Summoning is strange. Essentially, the player can call gods down from the heavens to do massive damage to everything in the area, but only when the gods feel like helping? The criteria for when a summon appears feels inconsistent. It’s not at all reliable, but its rarity makes it admittedly very cool whenever it happens.

But what really keeps the combat in “FFXV” entertaining over the course of its runtime (about a 15-hour campaign with about three times as much side content) is its extraordinary enemy variety. I constantly marveled at the creativity expressed in the often gigantic creatures Noctis and company were tasked with hunting them down. Some of the later-game fights against screen-filling monsters are breathtaking — highlights of an all-around excellent single player story that shifts drastically as it progresses.

“FFXV” goes from road trip to intercontinental boat trip, to train trip, even to a secret mode of transportation that only unlocks after you beat the game. The constant shifting of tone and structure in the game’s campaign might feel incoherent to some, but to me it provided much-needed variety to a genre that’s often held back by homogeneity. There’s really only one part of the game’s campaign that isn’t a blast — a lone chapter that drastically shifts tone to emulate survival horror gameplay. It’s a nice idea, but it’s not executed in a way that’s fun to play.

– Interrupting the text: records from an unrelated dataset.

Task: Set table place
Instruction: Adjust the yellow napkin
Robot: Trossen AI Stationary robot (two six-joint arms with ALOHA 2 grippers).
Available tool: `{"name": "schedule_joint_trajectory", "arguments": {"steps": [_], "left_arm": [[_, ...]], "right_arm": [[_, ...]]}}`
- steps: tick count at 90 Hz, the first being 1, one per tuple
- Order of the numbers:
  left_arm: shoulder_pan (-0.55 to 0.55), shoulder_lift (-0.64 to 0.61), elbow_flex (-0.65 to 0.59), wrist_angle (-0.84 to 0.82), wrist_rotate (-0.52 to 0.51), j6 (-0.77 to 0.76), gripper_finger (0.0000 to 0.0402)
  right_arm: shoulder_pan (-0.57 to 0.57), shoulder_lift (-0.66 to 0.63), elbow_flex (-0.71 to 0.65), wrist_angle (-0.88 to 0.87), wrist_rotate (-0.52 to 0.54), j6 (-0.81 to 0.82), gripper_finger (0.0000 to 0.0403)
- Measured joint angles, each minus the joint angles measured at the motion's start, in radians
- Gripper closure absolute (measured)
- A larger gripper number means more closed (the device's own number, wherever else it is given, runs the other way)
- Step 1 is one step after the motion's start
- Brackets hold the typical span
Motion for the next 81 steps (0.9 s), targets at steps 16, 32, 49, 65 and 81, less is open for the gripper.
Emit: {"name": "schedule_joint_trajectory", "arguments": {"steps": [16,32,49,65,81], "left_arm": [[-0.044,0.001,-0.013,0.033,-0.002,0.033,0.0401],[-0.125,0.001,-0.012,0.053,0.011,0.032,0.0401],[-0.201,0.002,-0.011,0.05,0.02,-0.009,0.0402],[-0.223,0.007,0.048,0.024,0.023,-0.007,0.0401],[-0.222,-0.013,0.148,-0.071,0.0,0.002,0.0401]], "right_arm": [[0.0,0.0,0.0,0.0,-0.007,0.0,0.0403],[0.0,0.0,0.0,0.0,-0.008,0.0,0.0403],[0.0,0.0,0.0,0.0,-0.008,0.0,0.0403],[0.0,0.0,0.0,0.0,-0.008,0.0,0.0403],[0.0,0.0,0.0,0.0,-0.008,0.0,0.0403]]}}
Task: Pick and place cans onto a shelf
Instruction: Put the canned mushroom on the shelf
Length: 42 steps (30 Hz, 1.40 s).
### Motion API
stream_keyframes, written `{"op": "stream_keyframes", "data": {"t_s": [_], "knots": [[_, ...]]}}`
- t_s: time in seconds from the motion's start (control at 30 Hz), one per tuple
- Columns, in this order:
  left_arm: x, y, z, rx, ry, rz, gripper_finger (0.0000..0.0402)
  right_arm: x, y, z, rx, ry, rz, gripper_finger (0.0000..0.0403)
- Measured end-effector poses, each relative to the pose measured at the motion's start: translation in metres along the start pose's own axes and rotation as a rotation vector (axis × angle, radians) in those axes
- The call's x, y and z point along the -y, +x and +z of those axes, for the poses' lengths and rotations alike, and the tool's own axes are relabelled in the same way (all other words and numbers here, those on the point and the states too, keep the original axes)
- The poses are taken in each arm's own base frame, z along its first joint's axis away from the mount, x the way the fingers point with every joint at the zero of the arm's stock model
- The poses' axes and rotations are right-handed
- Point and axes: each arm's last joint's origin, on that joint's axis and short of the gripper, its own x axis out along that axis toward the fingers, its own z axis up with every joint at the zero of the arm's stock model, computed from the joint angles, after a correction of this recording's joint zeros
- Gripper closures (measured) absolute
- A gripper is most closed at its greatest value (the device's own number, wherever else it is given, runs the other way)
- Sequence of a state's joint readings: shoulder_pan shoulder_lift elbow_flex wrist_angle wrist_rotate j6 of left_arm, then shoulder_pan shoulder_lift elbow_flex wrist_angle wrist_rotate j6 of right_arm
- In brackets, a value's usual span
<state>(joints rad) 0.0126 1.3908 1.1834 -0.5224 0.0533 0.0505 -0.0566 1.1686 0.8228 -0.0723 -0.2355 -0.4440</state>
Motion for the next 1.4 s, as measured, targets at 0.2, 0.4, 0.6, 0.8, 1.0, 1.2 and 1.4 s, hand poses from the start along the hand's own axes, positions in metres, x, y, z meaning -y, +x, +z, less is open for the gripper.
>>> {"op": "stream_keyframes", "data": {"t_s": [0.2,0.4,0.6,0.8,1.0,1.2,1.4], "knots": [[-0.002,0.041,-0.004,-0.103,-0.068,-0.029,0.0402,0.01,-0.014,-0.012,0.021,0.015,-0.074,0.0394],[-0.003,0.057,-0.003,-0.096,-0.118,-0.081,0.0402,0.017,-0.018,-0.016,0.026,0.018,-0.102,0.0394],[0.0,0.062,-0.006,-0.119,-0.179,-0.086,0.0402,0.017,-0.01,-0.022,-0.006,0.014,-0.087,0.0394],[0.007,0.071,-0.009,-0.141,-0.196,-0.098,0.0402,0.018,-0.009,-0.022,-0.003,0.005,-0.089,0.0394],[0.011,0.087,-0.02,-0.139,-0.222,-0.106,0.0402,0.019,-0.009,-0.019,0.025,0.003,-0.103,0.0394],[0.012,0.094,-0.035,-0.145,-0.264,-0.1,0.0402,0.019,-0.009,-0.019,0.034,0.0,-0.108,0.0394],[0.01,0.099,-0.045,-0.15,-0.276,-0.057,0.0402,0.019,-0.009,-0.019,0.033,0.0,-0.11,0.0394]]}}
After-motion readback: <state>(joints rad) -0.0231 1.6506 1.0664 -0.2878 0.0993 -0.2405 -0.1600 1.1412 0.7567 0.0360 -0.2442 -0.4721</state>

Besides hunting monsters and traveling, the player can also engage in one of my favorite fishing minigames I’ve ever played in a video game — rivaling even that of “Twilight Princess.” It’s a blast to take a break from the action and level up Noctis’ fishing skill. The other party members have special skills too, but they’re more passive — Prompto will take pictures over the course of the adventure that you can save to your hard drive, and Ignis will cook meals at campfires that grant helpful stat buffs. They’re fun little touches. This game has a lot of those.

I’m somewhat conflicted about how “FFXV” represents gender and race. Both the male and female characters are sexualized relatively equally (breasts, biceps and abs hang out EVERYWHERE in this game), which I’m more than fine with, but it seems like a missed opportunity to make every character in the party a light-skinned straight dude. What kind of dynamic would it bring if one of these beautiful anime boys liked other guys? How much would it have changed if one or more of the party was a girl? Why are there only two or three people of color in the entire world? But at the same time, I’m proud of the way that “FFXV” portrayed a nontraditional sort of heteromasculinity with its main characters. It allows them to show love for each other, dress in risqué black leather and talk to each other about their feelings without writing off any of those things as something not okay for straight guys to do.

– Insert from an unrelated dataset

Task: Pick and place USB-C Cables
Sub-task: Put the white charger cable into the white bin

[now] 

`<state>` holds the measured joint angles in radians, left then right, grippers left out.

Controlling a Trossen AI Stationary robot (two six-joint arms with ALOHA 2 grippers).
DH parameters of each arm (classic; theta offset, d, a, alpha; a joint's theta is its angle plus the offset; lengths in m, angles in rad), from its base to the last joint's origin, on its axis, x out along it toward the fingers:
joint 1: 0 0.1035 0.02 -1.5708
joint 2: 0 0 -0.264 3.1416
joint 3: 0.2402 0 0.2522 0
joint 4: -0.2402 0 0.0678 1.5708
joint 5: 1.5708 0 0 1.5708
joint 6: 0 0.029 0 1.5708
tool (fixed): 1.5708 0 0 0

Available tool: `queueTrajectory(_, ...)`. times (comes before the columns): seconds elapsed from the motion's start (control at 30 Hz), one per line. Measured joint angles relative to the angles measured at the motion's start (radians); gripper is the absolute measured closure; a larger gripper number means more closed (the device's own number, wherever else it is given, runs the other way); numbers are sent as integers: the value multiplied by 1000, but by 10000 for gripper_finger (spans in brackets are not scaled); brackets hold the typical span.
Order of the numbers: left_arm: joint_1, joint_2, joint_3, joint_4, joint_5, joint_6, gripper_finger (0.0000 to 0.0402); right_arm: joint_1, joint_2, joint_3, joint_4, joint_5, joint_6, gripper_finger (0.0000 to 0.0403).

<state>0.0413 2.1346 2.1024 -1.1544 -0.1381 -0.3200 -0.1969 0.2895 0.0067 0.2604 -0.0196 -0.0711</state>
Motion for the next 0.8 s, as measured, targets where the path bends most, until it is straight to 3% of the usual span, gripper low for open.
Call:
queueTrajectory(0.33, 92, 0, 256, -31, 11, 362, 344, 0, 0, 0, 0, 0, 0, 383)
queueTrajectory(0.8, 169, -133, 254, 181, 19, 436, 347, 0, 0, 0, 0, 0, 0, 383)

Over the course of the campaign we’re allowed some real insight into the interpersonal relationships of the four boys, even beyond the (well-written) banter that’s frequently spouted in the car and on quests. There are social quests that very occasionally pop up that provide much-needed breaks in tone — they kind of feel like the filler episodes of an anime where everyone goes to the beach for no reason, except they’re actually good. A scene that pops up randomly when you’re staying at a certain hotel between two of the boys is an emotional one that I’ll not forget for some time. There are times when the characters fight, make up, split off from one another and come back together again. It felt like there were tangible emotional highs and lows among the characters — I can’t think of another game where that’s been felt in recent years. I can’t say enough how much I enjoyed spending time with Noct, Gladio, Ignis, and Prompto. I would be remiss not to note how meme-worthy their dialogue can be at times, with Ignis in particular lending his voice to one of my favorite twitter memes I’ve seen in a long time.

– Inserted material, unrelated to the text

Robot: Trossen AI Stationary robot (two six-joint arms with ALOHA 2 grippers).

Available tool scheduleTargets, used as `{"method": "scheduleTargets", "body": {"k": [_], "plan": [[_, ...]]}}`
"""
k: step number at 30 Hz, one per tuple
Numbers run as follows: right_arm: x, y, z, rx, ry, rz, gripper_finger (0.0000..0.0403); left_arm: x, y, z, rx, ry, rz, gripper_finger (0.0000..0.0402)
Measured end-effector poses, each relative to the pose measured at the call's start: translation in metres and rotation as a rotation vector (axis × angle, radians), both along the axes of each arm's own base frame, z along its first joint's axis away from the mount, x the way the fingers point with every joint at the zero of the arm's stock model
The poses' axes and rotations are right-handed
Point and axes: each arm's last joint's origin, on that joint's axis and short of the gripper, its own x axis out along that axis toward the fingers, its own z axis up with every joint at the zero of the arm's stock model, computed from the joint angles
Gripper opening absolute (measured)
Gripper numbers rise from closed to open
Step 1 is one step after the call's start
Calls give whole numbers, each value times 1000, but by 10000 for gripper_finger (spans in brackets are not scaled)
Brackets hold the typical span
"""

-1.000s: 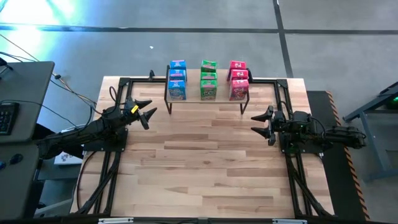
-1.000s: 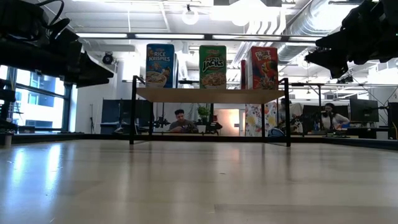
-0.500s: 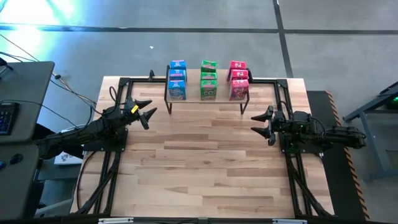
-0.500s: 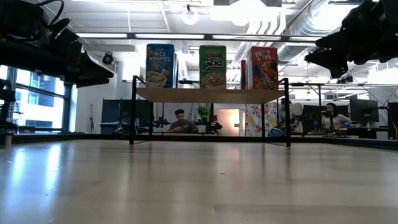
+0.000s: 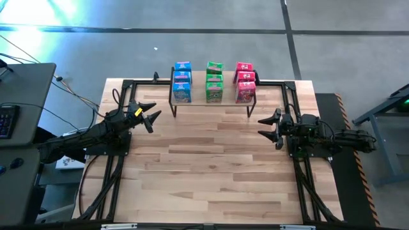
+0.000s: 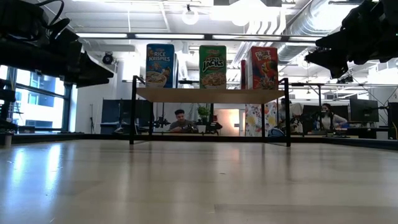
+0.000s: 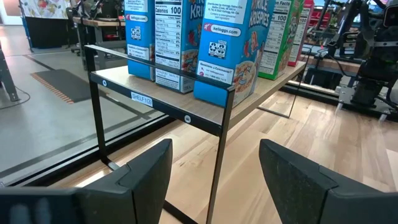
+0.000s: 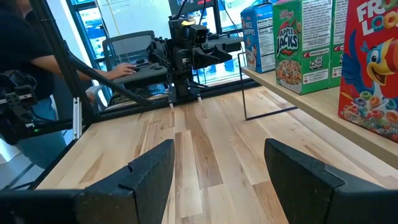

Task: Stack cereal on shelf
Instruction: Return to Home Position

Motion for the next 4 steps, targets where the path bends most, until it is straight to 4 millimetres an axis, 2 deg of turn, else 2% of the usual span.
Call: {"method": "scheduleTargets", "body": {"k": [4], "plan": [[0, 0, 0, 0, 0, 0, 242, 0, 0, 0, 0, 0, 0, 232]]}}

It’s strange. On paper, “FFXV” is a number of combat encounters strung together with only a few interruptions from fishing minigames and sequences of travel. It doesn’t sound all that compelling. But because the game’s story is so excellently creative, its visuals so gorgeous, its style so unique, it becomes something much greater than the sum of its parts. It goes to show how far a dedication to world-building can go in making a superb video game.